Family of Hazing Victim Caleb Wilson Erects Billboard to Demand Accountability
For the next two days, a towering electronic billboard in downtown New Orleans will serve as both a memorial and a call to action.
The display honors Caleb Wilson, a 20-year-old engineering student at Southern University who died in February following a fraternity hazing ritual in a Baton Rouge warehouse. Organized by his aunt and uncles, the campaign aims to raise awareness about the dangers of hazing and demand accountability for the tragic loss of a life full of promise.
The digital tribute, situated at 1000 Poydras St. in the Central Business District, will cycle through multiple powerful messages through Saturday, strategically timed to coincide with a major gathering of Omega Psi Phi members in the city, as reported by NOLA.com. Thousands of fraternity members from Louisiana, Arkansas, Texas, and Oklahoma are in town for the organization’s Ninth District annual meeting, just blocks away from the billboard.
“In honor of our nephew, Caleb Wilson, we created this billboard campaign to demand accountability, raise awareness and ensure that his story is never forgotten,” said Renata Colbert, Wilson’s aunt, in a statement released alongside three of his uncles. “Caleb was a brilliant, kind-hearted young man with limitless potential — a gifted musician, a loving family member, and a light in the lives of everyone who knew him. That light was extinguished far too soon because of hazing.”
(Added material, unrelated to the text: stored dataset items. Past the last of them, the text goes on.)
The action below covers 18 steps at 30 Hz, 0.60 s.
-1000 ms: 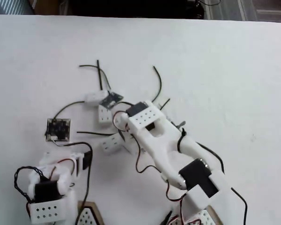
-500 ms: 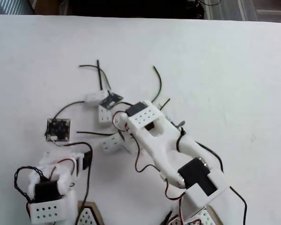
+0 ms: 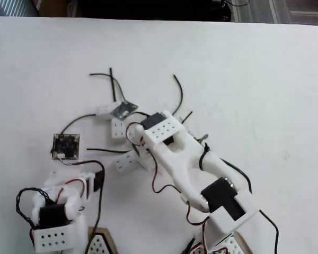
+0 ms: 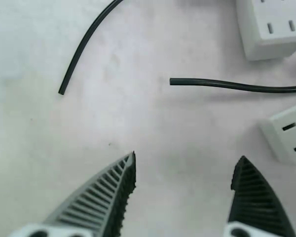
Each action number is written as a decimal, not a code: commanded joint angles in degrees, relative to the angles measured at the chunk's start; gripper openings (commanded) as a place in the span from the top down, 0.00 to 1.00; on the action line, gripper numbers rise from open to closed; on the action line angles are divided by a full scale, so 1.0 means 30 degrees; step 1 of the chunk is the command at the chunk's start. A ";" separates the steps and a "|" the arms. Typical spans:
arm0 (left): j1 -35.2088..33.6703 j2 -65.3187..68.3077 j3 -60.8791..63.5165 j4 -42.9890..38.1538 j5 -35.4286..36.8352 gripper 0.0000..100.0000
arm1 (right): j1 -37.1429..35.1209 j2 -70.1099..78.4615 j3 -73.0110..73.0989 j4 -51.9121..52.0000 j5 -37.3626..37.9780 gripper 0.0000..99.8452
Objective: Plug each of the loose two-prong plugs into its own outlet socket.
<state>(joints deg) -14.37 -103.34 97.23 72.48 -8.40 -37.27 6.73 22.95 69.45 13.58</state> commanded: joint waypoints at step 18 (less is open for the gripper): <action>-0.0190 -0.0132 -0.0059 -0.0234 0.0117 0.69 | -0.0073 -0.0103 -0.0410 0.0103 0.0176 0.93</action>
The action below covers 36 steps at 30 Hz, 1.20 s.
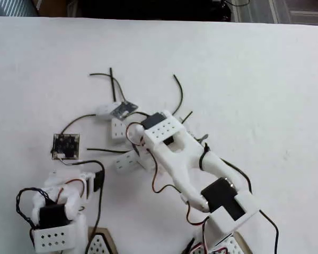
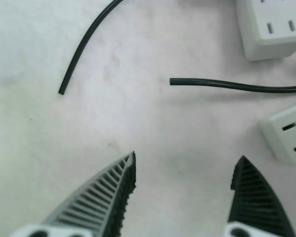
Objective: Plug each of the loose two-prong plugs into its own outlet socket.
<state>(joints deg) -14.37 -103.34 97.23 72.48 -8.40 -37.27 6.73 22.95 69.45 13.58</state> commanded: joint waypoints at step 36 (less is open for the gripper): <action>0.1070 -0.0132 -0.0088 -0.0381 0.0029 0.68 | 0.1890 -1.3670 -0.2344 0.9568 0.0234 0.98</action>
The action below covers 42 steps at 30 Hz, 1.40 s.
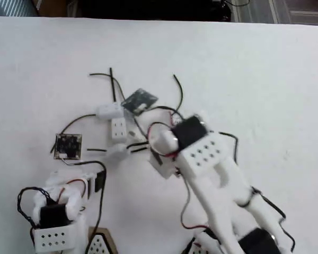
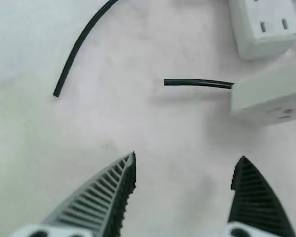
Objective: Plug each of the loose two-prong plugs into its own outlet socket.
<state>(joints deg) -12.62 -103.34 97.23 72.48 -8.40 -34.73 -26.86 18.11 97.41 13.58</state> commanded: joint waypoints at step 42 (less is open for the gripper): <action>0.7223 -0.0132 -0.8703 -0.8234 0.6418 0.69 | -0.5905 -1.5575 0.7267 -0.6989 -0.7179 0.98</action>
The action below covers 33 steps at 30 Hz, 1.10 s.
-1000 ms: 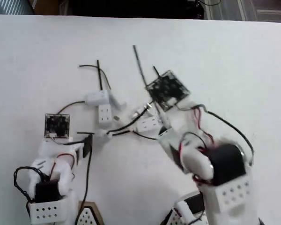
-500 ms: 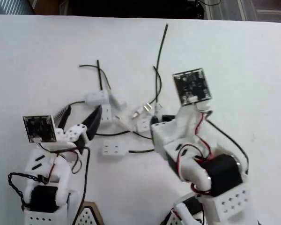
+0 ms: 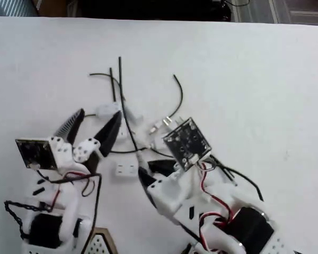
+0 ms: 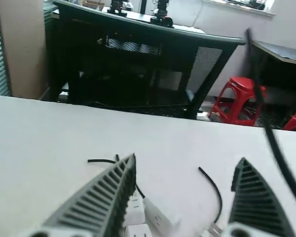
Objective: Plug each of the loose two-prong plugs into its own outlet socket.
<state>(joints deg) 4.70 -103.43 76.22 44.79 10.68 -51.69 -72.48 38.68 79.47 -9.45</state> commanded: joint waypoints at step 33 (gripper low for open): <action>-0.2359 0.0015 -0.4308 0.8762 -0.8762 0.69 | 0.4967 0.2711 0.2930 -0.1978 0.0674 0.98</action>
<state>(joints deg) 2.33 -104.13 62.24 71.16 -5.32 -41.67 -68.18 47.82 75.25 -7.87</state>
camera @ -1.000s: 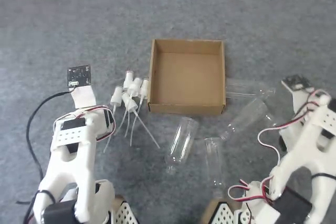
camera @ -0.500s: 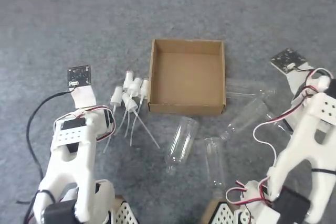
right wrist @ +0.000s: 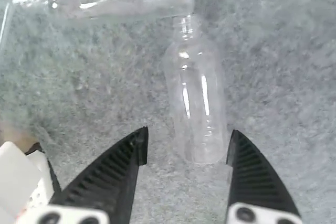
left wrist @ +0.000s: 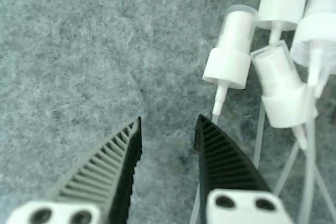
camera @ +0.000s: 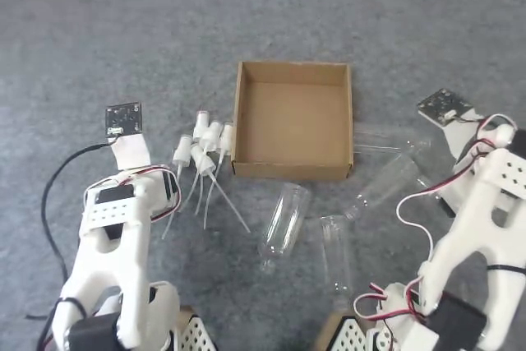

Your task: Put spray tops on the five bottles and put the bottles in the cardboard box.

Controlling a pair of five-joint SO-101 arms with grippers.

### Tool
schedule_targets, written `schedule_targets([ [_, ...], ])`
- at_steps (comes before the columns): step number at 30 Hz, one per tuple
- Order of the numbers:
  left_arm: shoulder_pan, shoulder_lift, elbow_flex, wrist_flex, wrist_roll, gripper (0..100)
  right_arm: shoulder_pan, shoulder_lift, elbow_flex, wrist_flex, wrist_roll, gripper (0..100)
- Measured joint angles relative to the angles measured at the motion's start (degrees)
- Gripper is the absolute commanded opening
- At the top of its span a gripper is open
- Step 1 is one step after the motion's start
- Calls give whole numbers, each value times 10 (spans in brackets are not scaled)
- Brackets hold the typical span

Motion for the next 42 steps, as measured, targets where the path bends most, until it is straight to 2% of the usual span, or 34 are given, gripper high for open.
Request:
schedule_targets([
  [7, -1, -34, 3, 17, 0, 154, 2, 0, 36, 0, -1, 221],
  [13, 0, -167, 27, 96, -2, 156, 3, 0, 39, 0, -11, 221],
  [19, 21, -262, 17, 166, -65, 156, 3, 0, 39, 0, -8, 266],
  [25, 25, -223, -102, 303, -157, 156, 3, 0, 39, 0, 29, 267],
  [27, 28, -190, -130, 331, -168, 156, 3, 0, 38, 0, 42, 268],
  [30, 29, -136, -145, 334, -171, 156, -1, 6, 33, -4, 60, 268],
  [34, 29, -75, -146, 291, -150, 156, -25, 34, 22, -7, 76, 268],
  [42, 29, -69, -108, 255, -126, 156, -19, 129, 18, -78, 135, 268],
])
One version of the billboard shows a smiling photo of Wilson on Southern University’s campus, alongside the message: “Caleb Wilson. He had a future. Hazing took it away.” Below it, his birth and death dates — November 1, 2004, to February 27, 2025 — are followed by a haunting line: “Caleb was failed. Completely. In the most unthinkable, irreversible way.”
Another slide lists the milestones Caleb will never reach — his 2026 graduation, the start of his engineering career, his wedding day,and fatherhood. Only one is marked with a check: his March 15 funeral.
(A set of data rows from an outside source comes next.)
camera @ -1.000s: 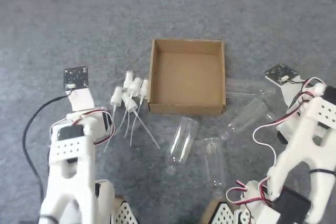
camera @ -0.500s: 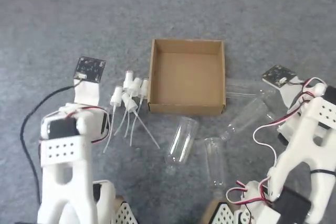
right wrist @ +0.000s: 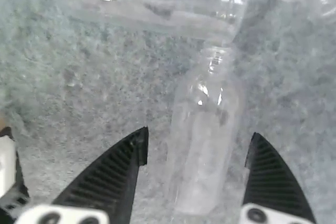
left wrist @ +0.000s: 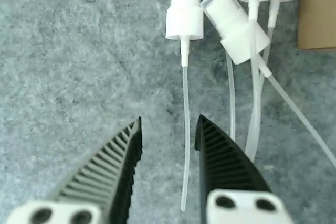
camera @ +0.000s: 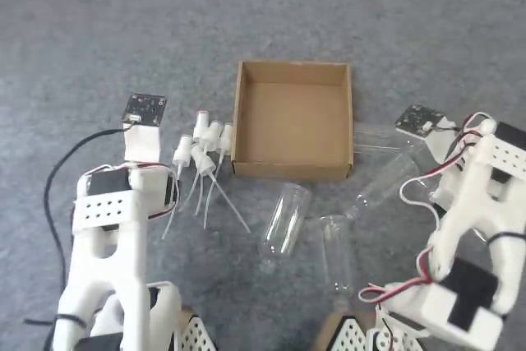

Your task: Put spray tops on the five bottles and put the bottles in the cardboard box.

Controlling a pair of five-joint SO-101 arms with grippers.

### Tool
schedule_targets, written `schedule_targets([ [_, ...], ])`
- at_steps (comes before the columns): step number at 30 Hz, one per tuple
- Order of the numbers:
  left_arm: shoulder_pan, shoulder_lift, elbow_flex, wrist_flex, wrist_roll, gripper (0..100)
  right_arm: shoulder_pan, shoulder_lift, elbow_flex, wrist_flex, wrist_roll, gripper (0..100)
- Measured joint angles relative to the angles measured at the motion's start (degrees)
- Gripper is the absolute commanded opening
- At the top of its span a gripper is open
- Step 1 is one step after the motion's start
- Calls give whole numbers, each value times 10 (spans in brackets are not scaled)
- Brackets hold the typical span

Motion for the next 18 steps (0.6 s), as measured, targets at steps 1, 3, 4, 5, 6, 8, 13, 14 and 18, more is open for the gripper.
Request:
schedule_targets([
  [1, -1, 0, 2, -4, 2, 156, 2, 12, 0, -3, 11, 268],
  [3, -11, 3, 4, -15, 2, 156, 4, 31, 0, -13, 22, 268],
  [4, -17, 4, 4, -20, 2, 156, 8, 40, 0, -19, 25, 268],
  [5, -23, 4, 4, -23, 2, 156, 12, 47, 0, -26, 25, 268],
  [6, -28, 4, 4, -25, 2, 156, 14, 54, 0, -33, 25, 268],
  [8, -38, 4, 4, -26, 2, 156, 17, 71, 0, -45, 25, 266],
  [13, -38, 4, 4, -27, 2, 152, 19, 122, 0, -69, 21, 232],
  [14, -38, 4, 4, -27, 2, 152, 19, 133, 0, -76, 12, 201],
  [18, -38, 4, 4, -27, 2, 152, 28, 156, 0, -107, -35, 93],
])
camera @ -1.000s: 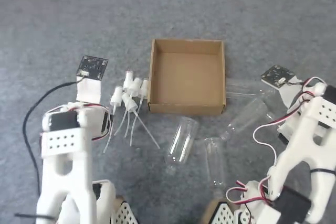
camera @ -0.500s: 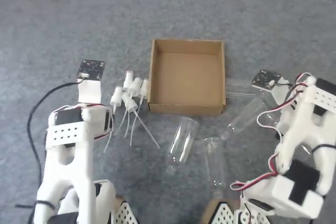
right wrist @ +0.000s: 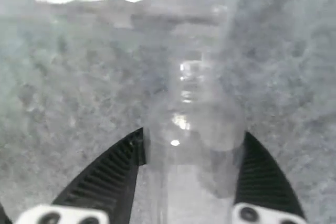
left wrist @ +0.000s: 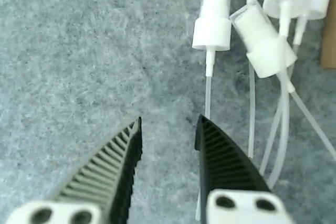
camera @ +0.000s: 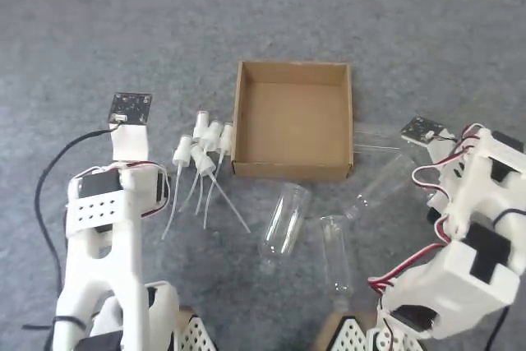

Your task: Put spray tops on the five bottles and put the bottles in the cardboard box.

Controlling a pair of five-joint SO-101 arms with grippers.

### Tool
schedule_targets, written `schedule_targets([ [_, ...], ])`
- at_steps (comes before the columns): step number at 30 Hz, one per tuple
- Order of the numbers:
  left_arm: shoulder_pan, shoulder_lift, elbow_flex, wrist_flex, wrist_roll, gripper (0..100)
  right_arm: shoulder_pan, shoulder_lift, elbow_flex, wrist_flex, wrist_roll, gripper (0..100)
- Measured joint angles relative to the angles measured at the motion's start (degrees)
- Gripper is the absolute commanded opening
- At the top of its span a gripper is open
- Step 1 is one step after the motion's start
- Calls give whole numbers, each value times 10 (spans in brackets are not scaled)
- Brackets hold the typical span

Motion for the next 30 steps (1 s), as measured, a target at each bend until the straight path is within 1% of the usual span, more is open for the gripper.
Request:
schedule_targets([
  [2, 0, 0, 0, -2, 0, 152, 9, 4, -1, -7, -28, 72],
  [8, 0, 3, -14, -14, 0, 156, 56, 4, -1, -9, -105, 66],
  [11, 0, 16, -50, -13, 1, 156, 84, 4, -1, -9, -142, 66],
  [15, 0, 81, -136, 26, 3, 156, 110, 4, -1, -9, -178, 69],
  [18, -1, 161, -212, 57, 4, 199, 113, 4, -1, -9, -187, 70],
  [20, 1, 215, -252, 62, 4, 221, 112, 4, -1, -9, -187, 70],
  [22, 11, 263, -281, 62, 6, 215, 112, 4, -1, -9, -187, 70],
  [27, 62, 367, -346, 62, 4, 209, 112, 4, -1, -9, -187, 70],
  [30, 74, 420, -384, 62, 16, 209, 112, 4, -1, -9, -187, 70],
])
“These billboards are a public declaration of our grief, our love, and our fight for justice,” his family wrote. “They speak to what Caleb lost — but also what the world lost. We want every student, parent, educator, and community member to understand the real cost of hazing. This is not tradition — it’s trauma. And we will not allow it to continue to go unchecked."
Caleb’s death has sparked a wave of proposed reforms across Louisiana. Tony Clayton, chairman of Southern University’s Board of Supervisors and district attorney for the 18th Judicial District, has proposed shifting all fraternity and sorority recruitment and intake to graduate chapters, removing the process from undergraduates entirely.
Meanwhile, State Rep. Delisha Boyd (D-New Orleans) has introduced a bill titled the “Caleb Wilson Act,” which would mandate stronger anti-hazing education for college students across the state.
The billboard campaign follows a series of recent developments, including the suspension of two Tulane University fraternities for suspected hazing, and comes just a month after Caleb’s funeral in Kenner.
For his family, the campaign is as much about remembrance as it is about reform.
“Caleb’s story shouldn’t end with tragedy,” Colbert said. “It should spark change.”